Although Upexi posted a net profit of $66.7 million on $78 million in unrealized gains, its operating cash flow was negative $9.8 million.Since SOL’s staking proceeds are not converted into legal currency, they are still non-cash proceeds.So the company did what fund-first DATs usually do: raise capital.

Upexi raised $200 million through convertible debt and secured a $500 million equity financing facility.Its short-term debt increased from $20 million to $50 million.
Same flywheel, but similar risks.What would happen if SOL cooled down for a year?
Both SharpLink and Upexi are building some neat products.But that doesn’t mean they are necessarily sustainable.
no easy answer
There’s a pattern here that I can’t ignore: Both companies run financial systems that make sense when economic times are favorable.They have both built treasuries that can scale with network activity; they have developed revenue structures that can supplement revenue streams; and, through these initiatives, they have become the top public agents of two of the most important Layer-1 blockchains in the world.

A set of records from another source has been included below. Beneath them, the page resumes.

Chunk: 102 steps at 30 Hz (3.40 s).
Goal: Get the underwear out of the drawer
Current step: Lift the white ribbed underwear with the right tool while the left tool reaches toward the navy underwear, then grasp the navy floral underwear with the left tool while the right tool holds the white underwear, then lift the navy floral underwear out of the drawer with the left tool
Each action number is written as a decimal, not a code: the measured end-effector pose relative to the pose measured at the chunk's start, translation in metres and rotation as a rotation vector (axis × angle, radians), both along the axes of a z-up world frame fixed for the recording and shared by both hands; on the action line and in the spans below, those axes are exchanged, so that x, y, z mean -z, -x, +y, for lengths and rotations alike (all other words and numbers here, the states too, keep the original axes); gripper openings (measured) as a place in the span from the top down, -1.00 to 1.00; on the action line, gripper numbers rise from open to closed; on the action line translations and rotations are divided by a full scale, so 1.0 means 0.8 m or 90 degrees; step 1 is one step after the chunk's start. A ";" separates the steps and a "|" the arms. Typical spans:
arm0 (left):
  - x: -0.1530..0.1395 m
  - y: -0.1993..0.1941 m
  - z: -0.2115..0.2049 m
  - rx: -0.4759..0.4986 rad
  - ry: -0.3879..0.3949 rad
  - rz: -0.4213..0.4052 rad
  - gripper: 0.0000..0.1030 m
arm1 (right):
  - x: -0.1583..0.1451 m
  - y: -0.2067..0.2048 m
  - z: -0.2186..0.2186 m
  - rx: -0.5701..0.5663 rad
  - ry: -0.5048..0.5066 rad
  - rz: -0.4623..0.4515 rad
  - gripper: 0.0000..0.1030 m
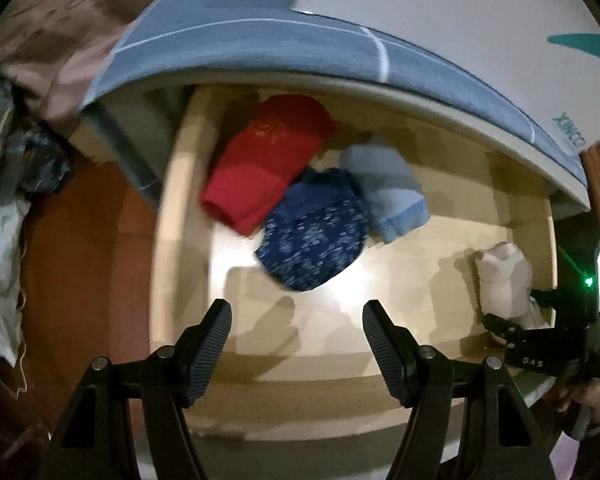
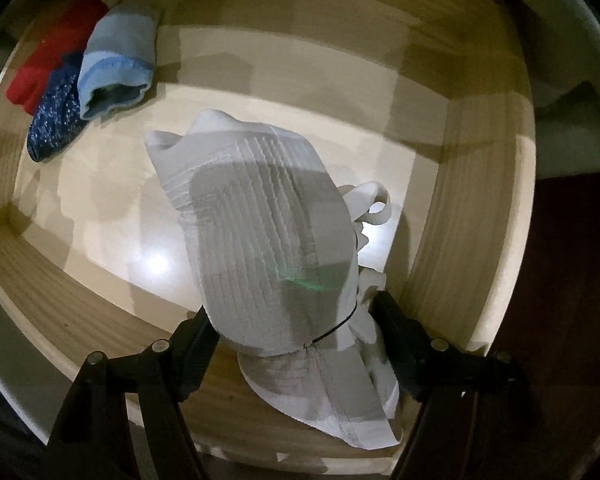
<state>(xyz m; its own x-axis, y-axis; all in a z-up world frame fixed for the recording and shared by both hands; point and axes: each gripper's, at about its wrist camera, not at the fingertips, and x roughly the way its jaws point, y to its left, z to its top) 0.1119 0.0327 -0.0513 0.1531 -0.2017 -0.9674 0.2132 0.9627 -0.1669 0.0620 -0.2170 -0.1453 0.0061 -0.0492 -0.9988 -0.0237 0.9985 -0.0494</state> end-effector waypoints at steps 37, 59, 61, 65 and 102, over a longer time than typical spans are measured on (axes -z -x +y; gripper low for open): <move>0.094 -0.071 -0.108 0.189 -0.147 0.026 0.11 | -0.007 0.022 0.003 0.007 0.001 -0.031 -0.42; 0.113 -0.025 -0.085 0.121 -0.116 0.228 0.31 | -0.009 0.020 0.001 0.008 0.002 -0.030 -0.42; 0.114 -0.020 -0.081 0.113 -0.118 0.237 0.31 | -0.009 0.020 0.000 0.008 0.002 -0.031 -0.42; 0.115 -0.035 -0.076 0.093 -0.107 0.241 0.26 | -0.009 0.020 0.000 0.008 0.002 -0.031 -0.42; 0.179 -0.010 -0.099 0.095 -0.169 0.220 0.32 | -0.011 0.012 -0.002 0.011 0.002 -0.033 -0.43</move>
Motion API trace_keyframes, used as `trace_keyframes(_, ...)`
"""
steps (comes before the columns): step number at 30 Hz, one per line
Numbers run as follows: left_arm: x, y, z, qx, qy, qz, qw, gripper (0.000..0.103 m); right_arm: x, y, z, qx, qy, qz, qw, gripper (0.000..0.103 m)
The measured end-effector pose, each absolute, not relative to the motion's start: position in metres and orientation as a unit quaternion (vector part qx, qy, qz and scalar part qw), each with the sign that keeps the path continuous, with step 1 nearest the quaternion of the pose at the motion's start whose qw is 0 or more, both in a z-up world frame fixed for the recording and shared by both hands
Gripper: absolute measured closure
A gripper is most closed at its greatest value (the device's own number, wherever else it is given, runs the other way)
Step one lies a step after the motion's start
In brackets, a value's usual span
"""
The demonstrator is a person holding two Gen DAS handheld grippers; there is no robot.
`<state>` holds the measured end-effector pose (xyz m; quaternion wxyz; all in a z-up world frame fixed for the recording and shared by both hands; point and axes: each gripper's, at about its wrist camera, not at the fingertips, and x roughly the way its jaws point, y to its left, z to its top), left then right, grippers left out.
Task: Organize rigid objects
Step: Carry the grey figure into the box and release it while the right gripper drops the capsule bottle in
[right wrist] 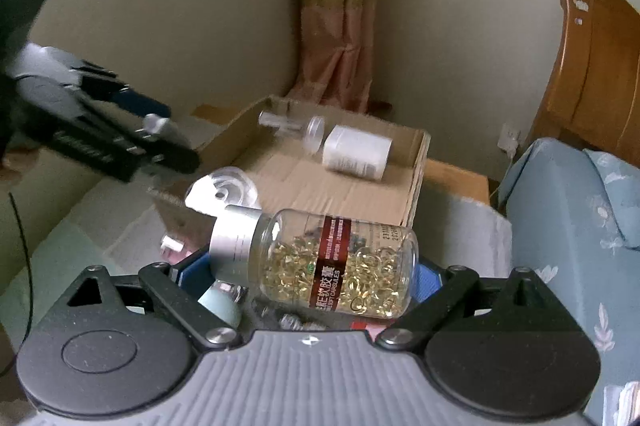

However, both companies make almost all of their profits from unrealized gains, earn token revenue that is illiquid, have no indication that they will liquidate their holdings to achieve systemic profitability, have negative operating cash flow, and rely on capital markets to pay their bills.
This is not just a criticism, but a reality and trade-off that every company that decides to adopt a DAT architecture must face.
In order for this model to continue, one of two things must happen: either staking must become the cash flow engine for enterprises to continuously raise funds to purchase digital assets; or enterprises must incorporate planned sales of digital assets into their digital asset trust strategies to achieve systemic profitability.
This is not impossible.Sharplink earned $10.3 million by staking ETH, while Upexi earned $6.08 million by staking SOL.
These are not small numbers.Even if some of it is reinvested into fiat currency to support operations, the situation may change.
Until then, both Upexi and Sharplink face the same dilemma: balancing extraordinary innovation with capital market liquidity.